Gfi1 ubiquitination and proteasomal degradation is inhibited by the ubiquitin ligase Triad1.

Growth factor independence 1 (Gfi1) is a transcriptional repressor essential for the function and development of many different hematopoietic lineages. The Gfi1 protein expression is regulated by the ubiquitin-proteasome system. In granulocytes, Gfi1 is rapidly degraded by the proteasome, while it is more stable in monocytes. How the ubiquitination and degradation of Gfi1 is regulated is unclear. Here, we show that the ubiquitin ligase Triad1 interacts with the DNA-binding domain of Gfi1. Unexpectedly, we found that Triad1 inhibited Gfi1 ubiquitination, resulting in a prolonged half-life. Down-regulation of endogenous Triad1 by siRNAs resulted in increased Gfi1 ubiquitination. In U937 cells, Triad1 caused an increase in endogenous Gfi1 protein levels and slowed cell proliferation in a similar manner when Gfi1 itself was expressed. A Triad1 mutant that lacks the Gfi1-binding domain did not affect Gfi1 levels and proliferation. Because neither proteasome-ubiquitin nor Triad1 ubiquitin ligase activity was required for the inhibition of Gfi1 ubiquitination, these data suggest that Triad1 competes for Gfi1 binding with as yet to be identified E3 ubiquitin ligases that do mark Gfi1 for proteasomal degradation. The fine-tuning of Gfi1 protein levels regulated by Triad1 defines an unexpected role for this protein in hematopoiesis.

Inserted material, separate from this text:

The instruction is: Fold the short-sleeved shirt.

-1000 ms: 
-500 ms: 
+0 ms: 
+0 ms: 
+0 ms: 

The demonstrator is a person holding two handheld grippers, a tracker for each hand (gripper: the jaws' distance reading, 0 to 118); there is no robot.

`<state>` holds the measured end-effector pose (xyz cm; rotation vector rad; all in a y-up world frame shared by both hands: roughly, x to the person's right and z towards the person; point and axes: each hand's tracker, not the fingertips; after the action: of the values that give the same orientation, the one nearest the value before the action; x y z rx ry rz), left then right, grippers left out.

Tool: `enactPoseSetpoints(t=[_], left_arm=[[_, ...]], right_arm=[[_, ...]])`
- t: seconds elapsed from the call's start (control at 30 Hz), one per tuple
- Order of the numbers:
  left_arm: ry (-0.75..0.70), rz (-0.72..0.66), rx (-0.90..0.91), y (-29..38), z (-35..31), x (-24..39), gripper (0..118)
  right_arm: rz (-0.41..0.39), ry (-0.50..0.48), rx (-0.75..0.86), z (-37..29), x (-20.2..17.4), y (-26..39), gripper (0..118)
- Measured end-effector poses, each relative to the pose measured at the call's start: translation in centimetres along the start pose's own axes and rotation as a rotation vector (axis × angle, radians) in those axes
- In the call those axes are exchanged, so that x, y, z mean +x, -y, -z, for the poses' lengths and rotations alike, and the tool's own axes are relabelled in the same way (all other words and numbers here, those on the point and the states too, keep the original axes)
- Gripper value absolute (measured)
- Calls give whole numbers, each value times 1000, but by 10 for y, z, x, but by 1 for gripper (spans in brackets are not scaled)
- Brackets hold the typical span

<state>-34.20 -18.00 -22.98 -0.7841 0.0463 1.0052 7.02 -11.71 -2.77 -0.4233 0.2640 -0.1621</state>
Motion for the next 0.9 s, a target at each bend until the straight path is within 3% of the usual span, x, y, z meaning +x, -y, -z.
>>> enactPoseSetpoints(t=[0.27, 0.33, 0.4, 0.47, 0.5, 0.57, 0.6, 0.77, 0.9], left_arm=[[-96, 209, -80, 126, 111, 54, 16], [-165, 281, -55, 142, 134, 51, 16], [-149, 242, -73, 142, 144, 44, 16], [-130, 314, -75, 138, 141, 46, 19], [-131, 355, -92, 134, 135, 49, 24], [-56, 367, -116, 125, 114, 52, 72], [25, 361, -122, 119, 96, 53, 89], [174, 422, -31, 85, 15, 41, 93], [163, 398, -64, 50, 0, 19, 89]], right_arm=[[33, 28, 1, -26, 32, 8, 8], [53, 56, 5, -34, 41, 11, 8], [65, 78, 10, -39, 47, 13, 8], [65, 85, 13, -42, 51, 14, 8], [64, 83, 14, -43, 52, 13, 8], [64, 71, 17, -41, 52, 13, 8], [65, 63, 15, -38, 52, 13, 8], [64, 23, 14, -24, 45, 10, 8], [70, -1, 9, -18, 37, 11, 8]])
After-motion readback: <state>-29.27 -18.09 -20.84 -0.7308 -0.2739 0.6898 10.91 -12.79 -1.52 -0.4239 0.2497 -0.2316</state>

Diminished proteasomal degradation results in accumulation of Gfi1 protein in monocytes.

Gfi1 is a transcriptional repressor essential during myeloid differentiation. Gfi1-/- mice exhibit a block in myeloid differentiation resulting in the accumulation of an immature myelo-monocytic cell population and the complete absence of mature neutrophils. Even though mRNA levels of Gfi1 appear to be very low in monocytes, Gfi1 might play a role in the monocytic lineage as Gfi1-/- mice exhibit diminished monocyte-derived dendritic cells and disturbed cytokine production by macrophages in response to LPS. We show here that Gfi1 protein levels are mainly regulated by the ubiquitin-proteasome system. Upon forced monocytic differentiation of U937 cells, Gfi1 mRNA levels dropped but protein levels increased due to diminished proteasomal turnover. Similarly, Gfi1 mRNA levels are low in primary monocytes whereas the protein is clearly detectable. Conversely, Gfi1 mRNA levels are high in granulocytes but the protein is swiftly degraded by the proteasome in these cells. Chromatin immunoprecipitation experiments showed that Gfi1 binds to the promoter of several granulocyte-specific genes in primary monocytes, including C/EBPalpha, neutrophil elastase, and Gfi1 itself. The binding of the repressor Gfi1 to these promoters correlated with low expression of these genes in monocytes compared with granulocytes. Our data fit a model in which Gfi1 protein levels are induced in primary monocytes, due to diminished proteasomal degradation, to repress genes that play a role in granulocytic differentiation.